Mardin Mimarisi, Tarihi Eserleri -Kale, Kapılar, Savunma Amaçlı Yapılar-
Mardin adından ilk defa IV. yüzyılda Ammianus Marcellinus bahsetmekle birlikte şehrin kurulduğu tepenin güney kesiminde prehistorik izlere rastlanır. Bugün şehirde Artuklu, Akkoyunlu ve Osmanlı dönemlerinden önemli yapılar bulunmaktadır.
Mardin’in etrafını çeviren ve XIX. yüzyılın sonlarına kadar var olduğu bilinen surlarının ne zaman ve kimler tarafından yapıldığı kesin olarak belli değildir. Kaynaklarda 281 ‘de (894) Halife Mu’tazid-Billâh’ın Mardin’e yürüdüğü. Hamdan b. Hamdûn kaçarken oğlunun kaleyi teslim ettiği ve tahkimatın da yıktırdiğı belirtilir. X. yüzyılda Hamdânîler tarafından inşa edildiği ileri sürülen surların XIII. yüzyılda bir hendekle çevrili olduğu ve Bâbü’s-sûr. Bâb-ı Kıssîs, Bâbü’z-zeyt, Bâb-ı Savat. Bâb-ı Cedîd ve Bâbü’l-hammâre adlı altı kapısının bulunduğu bilinir. Bugün şehrin ana caddesinin iki ucundaki yerlerden biri Diyarbakır Kapısı, diğeri Savur Kapısı adını taşır.
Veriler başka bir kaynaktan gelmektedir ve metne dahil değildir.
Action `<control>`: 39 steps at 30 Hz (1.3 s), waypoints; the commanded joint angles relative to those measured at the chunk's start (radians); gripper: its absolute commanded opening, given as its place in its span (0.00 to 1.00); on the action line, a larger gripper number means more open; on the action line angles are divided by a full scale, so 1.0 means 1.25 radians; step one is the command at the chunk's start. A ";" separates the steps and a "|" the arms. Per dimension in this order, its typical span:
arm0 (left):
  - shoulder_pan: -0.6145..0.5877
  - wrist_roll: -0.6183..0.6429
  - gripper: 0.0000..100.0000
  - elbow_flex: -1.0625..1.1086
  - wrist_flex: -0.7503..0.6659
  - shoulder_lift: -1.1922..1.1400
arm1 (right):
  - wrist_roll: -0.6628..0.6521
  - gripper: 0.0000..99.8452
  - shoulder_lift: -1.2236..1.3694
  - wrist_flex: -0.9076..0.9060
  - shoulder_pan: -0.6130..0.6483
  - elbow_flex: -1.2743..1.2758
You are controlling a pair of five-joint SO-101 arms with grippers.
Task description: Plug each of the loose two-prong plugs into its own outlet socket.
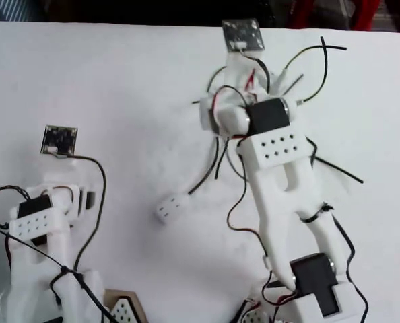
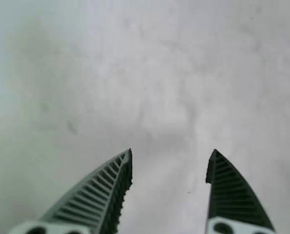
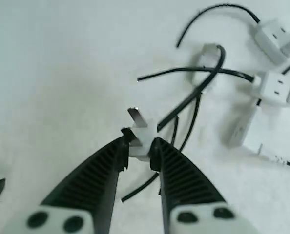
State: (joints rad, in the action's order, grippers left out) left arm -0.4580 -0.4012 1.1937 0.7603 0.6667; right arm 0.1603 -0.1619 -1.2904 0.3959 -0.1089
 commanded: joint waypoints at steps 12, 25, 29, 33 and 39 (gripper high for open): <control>-0.008 -0.009 0.25 -0.002 -0.009 0.024 | 0.112 0.02 -0.029 0.512 0.073 0.252; -0.008 -0.009 0.25 -0.002 -0.009 0.024 | 0.076 0.02 -0.300 0.620 -0.026 0.624; -0.008 -0.009 0.25 -0.002 -0.009 0.024 | 0.032 0.02 -0.417 0.568 -0.071 0.733; -0.008 -0.009 0.25 -0.002 -0.009 0.024 | 0.029 0.02 -0.489 0.481 -0.132 0.789; -0.008 -0.009 0.25 -0.002 -0.009 0.024 | 0.028 0.02 -0.492 0.354 -0.223 0.797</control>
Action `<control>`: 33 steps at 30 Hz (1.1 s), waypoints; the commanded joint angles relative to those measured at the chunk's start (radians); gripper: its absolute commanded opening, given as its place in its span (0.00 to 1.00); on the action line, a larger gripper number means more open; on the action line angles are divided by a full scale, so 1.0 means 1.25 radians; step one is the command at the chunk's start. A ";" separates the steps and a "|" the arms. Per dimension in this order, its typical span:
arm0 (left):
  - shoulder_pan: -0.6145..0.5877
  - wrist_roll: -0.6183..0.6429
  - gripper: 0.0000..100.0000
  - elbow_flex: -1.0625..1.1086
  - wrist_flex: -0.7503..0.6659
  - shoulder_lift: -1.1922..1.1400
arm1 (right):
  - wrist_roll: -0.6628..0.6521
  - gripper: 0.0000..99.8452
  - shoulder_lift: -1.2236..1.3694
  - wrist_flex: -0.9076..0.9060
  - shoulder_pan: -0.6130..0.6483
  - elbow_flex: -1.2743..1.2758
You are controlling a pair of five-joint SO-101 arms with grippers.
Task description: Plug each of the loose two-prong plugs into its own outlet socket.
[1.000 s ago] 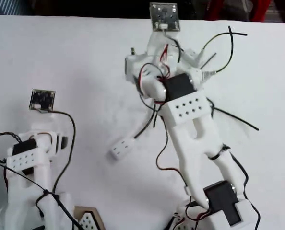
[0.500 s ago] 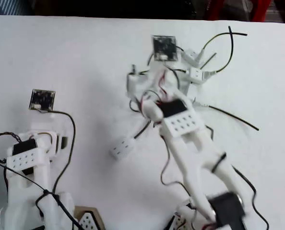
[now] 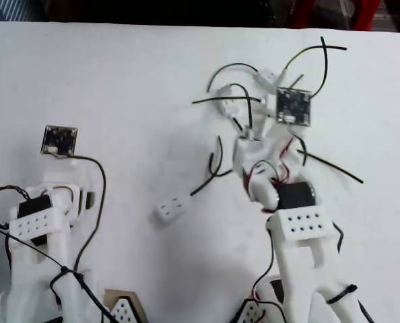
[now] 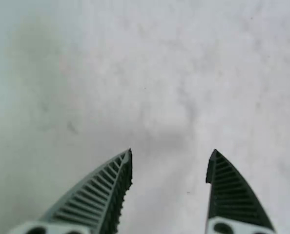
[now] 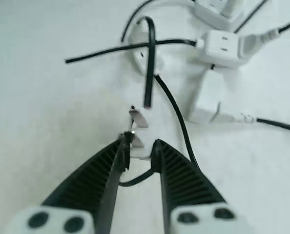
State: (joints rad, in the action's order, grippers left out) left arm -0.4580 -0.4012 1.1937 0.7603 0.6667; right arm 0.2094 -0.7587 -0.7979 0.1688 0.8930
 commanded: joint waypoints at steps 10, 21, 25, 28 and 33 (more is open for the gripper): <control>-0.008 -0.009 0.25 -0.002 -0.009 0.024 | -0.091 0.02 0.134 -0.088 -0.139 -0.005; -0.008 -0.009 0.25 -0.002 -0.009 0.024 | -0.133 0.21 0.231 -0.206 -0.145 -0.085; -0.008 -0.009 0.25 -0.002 -0.009 0.024 | -0.150 0.22 0.233 -0.319 -0.147 -0.195; -0.008 -0.009 0.25 -0.002 -0.009 0.024 | -0.244 0.22 0.239 -0.381 -0.143 -0.254; -0.008 -0.009 0.25 -0.002 -0.009 0.024 | -0.433 0.22 0.239 -0.440 -0.142 -0.276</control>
State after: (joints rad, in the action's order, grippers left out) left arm -0.4580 -0.4012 1.1937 0.7603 0.6667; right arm -0.1941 -0.4580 -1.3073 -0.0092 0.5953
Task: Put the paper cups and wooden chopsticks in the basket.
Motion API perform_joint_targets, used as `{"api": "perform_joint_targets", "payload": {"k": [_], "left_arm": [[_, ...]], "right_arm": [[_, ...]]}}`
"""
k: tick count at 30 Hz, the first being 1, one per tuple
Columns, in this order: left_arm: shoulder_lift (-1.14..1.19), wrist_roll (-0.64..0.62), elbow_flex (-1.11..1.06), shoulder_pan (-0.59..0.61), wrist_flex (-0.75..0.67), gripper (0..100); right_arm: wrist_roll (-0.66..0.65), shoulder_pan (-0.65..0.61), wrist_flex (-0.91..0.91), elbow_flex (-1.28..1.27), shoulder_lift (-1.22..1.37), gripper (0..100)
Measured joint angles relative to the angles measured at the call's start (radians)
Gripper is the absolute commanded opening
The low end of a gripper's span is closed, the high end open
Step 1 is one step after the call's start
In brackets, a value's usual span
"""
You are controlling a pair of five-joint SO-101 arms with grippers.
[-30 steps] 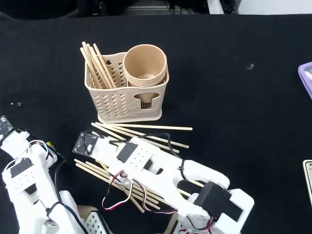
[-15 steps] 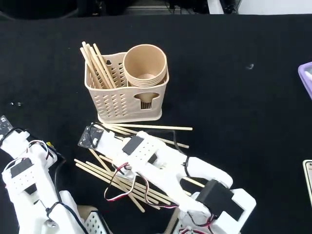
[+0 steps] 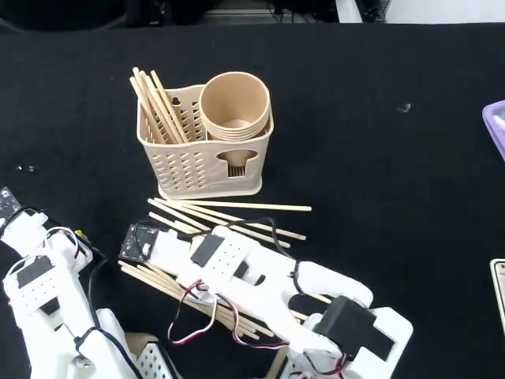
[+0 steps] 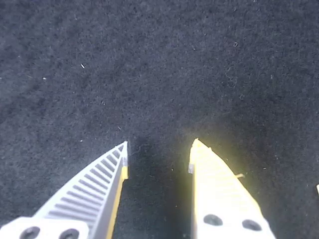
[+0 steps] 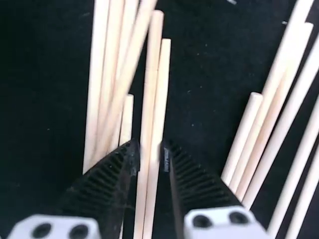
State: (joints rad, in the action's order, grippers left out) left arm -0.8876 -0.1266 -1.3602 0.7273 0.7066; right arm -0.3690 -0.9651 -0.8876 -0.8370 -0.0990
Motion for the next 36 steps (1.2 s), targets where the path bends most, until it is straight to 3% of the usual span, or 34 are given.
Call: {"api": "perform_joint_targets", "payload": {"k": [9,17,26,36], "left_arm": [[0.000,0.000,0.000,0.000,0.000,21],[0.000,0.000,0.000,0.000,0.000,21],[0.000,0.000,0.000,0.000,0.000,21],[0.000,0.000,0.000,0.000,0.000,21]], "right_arm": [[-0.012,0.087,0.011,-0.046,-0.029,15.8],[-0.060,0.110,0.014,-0.058,-0.041,1.8],[-0.149,0.164,-0.058,-0.055,-0.049,1.1],[-0.138,0.180,-0.311,0.055,-0.410,1.1]]}}
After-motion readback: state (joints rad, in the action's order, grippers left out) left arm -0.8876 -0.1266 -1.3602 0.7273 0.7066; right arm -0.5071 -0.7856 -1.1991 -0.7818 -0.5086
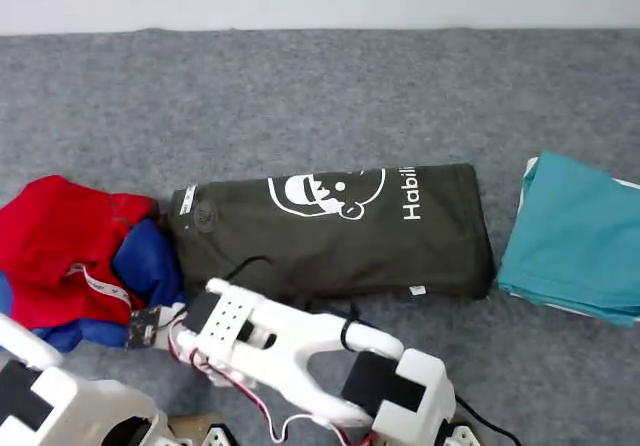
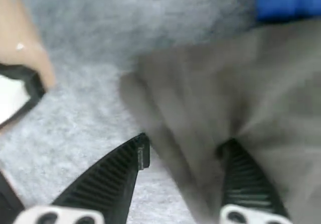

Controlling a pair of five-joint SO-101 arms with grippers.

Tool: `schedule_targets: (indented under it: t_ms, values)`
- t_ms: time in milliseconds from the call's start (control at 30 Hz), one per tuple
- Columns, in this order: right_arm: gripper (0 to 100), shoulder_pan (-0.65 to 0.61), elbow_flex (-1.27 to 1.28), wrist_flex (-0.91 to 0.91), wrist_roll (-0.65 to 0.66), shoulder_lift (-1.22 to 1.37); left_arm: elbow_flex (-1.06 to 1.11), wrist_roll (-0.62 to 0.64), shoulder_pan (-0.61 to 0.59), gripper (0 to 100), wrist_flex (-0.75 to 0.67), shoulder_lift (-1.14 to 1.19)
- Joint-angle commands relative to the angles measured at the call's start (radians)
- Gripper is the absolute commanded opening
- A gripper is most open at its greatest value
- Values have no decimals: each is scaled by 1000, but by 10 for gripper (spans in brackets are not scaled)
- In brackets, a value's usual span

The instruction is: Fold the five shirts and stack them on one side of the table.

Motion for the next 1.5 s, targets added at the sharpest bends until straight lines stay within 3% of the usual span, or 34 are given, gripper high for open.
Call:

Mardin Kalesi kuzeyde denizden yüksekliği 1200 m. olan kayalık tepeye kurulmuş olup bütün Mezopotamya ovasına hâkimdir. Tepe üzerinde falez şeklindeki kayalıklar tabii bir kale oluşturur, yapı güneyinde tek bir girişe sahiptir. Günümüzde tek burcu kalan kalenin duvar tahkimatı da azdır. Dapnâ kalenin daha eski olduğunu ve Bizans döneminde onarım gördüğünü belirtir. Ancak mevcut kısımlar ve burç, üzerindeki markalar ve giriş kapısı üstündeyakın zamana kadar duran yazıt ve kabartmalara bakılarak Akkoyunlu devrine mal edilirse de giriş koridorunun tonoz örgüsü Artuklu mimari tekniğine kuvvetle bağlıdır. İlk devirlerden itibaren içinde yerleşimler bulunan kalede, Artuklu devri işaretlerini taşıyan küçük ölçüde bir külliye ile Akkoyunlular’a nisbet edilen caminin (Hızır Camii, Kale Camii) kalıntıları dışında Akkoyunlu sarayı olduğu belirlenen iki katlı konak-saray ve hamam kalıntıları mevcuttu.